After I married, I mostly played Scrabble with my father-in-law. We were evenly matched and appreciated each other’s style. When he visited us, of course we used the beautiful set I got from my aunt.

He hated it. There was a defect in the set that I had discovered shortly after I received it, and he also noticed it right away. A Scrabble set has 100 tiles, but mine had 101; there was an extra ‘W’.

I loved the extra W. I hated the situation that arises too often in Scrabble, where you have six or seven vowels and can’t make a decent play anywhere. To me, that W evened the balance.
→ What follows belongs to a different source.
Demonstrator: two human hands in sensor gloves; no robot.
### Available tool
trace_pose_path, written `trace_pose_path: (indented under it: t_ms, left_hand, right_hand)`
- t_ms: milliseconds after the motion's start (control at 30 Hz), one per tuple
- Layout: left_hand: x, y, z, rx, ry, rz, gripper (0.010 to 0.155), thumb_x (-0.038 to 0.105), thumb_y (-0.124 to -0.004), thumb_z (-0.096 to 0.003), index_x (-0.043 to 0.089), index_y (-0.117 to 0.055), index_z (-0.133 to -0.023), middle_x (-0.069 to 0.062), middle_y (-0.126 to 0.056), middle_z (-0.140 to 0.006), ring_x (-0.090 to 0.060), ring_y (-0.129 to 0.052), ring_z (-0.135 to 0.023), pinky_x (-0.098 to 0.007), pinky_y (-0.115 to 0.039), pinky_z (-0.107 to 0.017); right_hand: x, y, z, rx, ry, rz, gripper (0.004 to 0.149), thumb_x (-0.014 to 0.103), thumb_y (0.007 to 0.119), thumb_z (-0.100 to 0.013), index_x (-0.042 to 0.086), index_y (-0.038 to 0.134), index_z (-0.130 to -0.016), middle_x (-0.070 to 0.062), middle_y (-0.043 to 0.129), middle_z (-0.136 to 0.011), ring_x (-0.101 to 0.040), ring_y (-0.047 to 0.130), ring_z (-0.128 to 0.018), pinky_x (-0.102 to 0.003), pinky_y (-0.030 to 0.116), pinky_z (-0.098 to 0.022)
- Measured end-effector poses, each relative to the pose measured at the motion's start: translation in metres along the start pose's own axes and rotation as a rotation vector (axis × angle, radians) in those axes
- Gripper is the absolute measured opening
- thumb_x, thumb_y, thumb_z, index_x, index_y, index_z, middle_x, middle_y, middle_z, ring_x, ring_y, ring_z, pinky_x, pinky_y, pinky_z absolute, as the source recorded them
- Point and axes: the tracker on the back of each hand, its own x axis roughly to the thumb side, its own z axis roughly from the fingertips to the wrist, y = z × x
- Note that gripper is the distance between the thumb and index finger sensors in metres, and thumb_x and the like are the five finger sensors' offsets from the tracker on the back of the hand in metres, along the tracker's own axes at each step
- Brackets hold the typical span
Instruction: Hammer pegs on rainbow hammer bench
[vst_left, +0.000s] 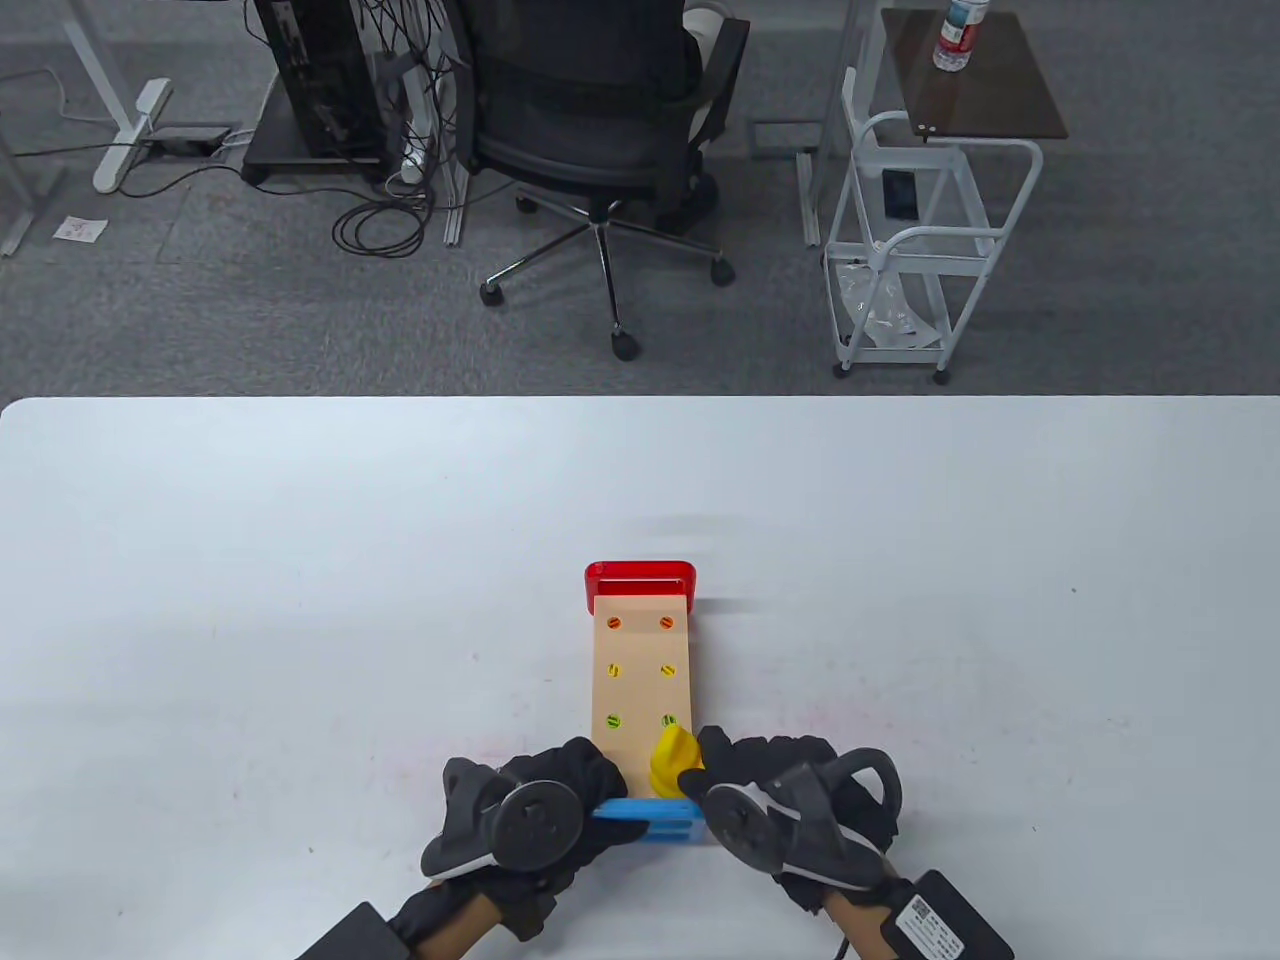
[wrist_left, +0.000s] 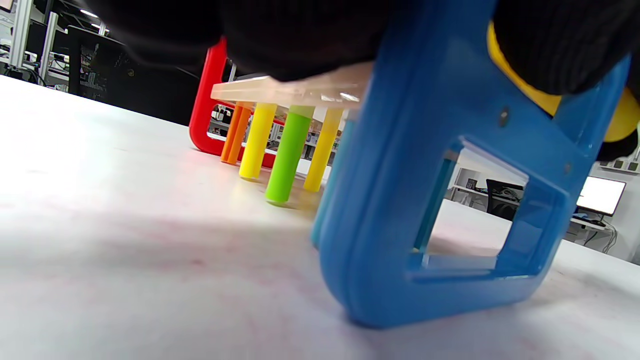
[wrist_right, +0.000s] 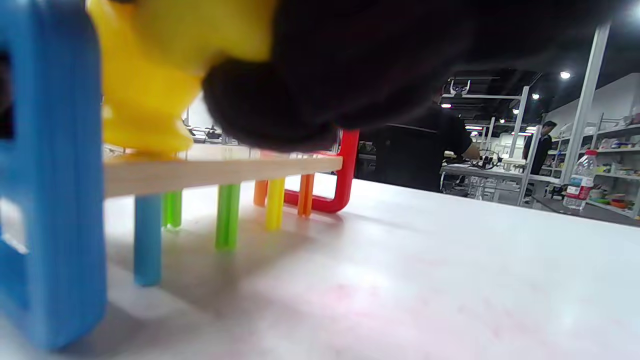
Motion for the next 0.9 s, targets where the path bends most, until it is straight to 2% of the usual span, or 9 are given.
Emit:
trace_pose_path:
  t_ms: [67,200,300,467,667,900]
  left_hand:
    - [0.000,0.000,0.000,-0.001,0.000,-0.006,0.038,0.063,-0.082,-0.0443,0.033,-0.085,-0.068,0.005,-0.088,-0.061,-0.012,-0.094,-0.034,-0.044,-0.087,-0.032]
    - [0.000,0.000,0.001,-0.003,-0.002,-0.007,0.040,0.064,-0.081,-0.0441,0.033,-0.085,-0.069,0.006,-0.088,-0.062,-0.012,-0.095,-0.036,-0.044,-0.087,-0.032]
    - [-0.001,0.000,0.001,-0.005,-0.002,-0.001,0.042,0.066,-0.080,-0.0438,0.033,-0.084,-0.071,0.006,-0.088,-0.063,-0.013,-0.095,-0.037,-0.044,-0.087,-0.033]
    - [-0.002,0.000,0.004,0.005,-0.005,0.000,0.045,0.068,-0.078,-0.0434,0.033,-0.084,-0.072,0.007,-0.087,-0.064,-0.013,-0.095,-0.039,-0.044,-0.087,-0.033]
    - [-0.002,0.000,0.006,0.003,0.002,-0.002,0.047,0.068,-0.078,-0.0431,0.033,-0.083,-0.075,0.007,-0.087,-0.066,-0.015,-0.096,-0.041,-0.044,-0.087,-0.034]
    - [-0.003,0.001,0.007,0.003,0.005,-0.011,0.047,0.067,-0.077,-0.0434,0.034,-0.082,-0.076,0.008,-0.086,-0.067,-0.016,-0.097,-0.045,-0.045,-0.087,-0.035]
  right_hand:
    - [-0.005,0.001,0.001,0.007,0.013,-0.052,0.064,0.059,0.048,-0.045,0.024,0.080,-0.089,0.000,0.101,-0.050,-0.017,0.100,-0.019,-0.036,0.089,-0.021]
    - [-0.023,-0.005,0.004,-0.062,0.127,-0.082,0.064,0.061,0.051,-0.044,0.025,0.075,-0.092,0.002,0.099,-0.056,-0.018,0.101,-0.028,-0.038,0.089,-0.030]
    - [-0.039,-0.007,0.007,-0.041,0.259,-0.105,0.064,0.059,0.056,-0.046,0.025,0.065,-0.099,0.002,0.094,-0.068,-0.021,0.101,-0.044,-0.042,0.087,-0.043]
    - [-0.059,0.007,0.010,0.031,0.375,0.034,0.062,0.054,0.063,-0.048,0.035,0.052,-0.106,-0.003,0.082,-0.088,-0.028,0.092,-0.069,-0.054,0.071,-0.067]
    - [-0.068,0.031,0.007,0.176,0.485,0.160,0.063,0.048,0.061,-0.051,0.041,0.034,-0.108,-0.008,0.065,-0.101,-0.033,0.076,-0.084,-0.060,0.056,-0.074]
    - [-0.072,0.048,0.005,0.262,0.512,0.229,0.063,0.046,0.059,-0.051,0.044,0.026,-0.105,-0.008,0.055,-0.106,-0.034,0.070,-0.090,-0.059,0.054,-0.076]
My father-in-law complained about the extra W. He often insisted on playing without it. One day, the W disappeared. You can draw your own conclusions. I certainly did.

Monday, June 20, 2011

F*%@, F*%@, F*%@ Safari!

I almost think I would rather spend a month in hell than have to use Safari on the iPad. These two make a horrible pair.

This morning, a friend sent me an anguished, beautifully argued plea to vote against a bill in congress, HR 1249, the so-called “America Invents Act”. I sat down at my iPad to forward his argument, with a preface, to my congressman.

Emailing a congressman requires me to fill out a webpage form with many semi-personal details. I did that. Then I selected the appropriate edit window (on the same web page), to write my message. I wrote my intro, and then I went back to the different Safari window with my friend’s argument that I wished to quote. I copied it and returned to the congressional web form, where I discovered that Safari had helpfully forgotten everything I had typed into it.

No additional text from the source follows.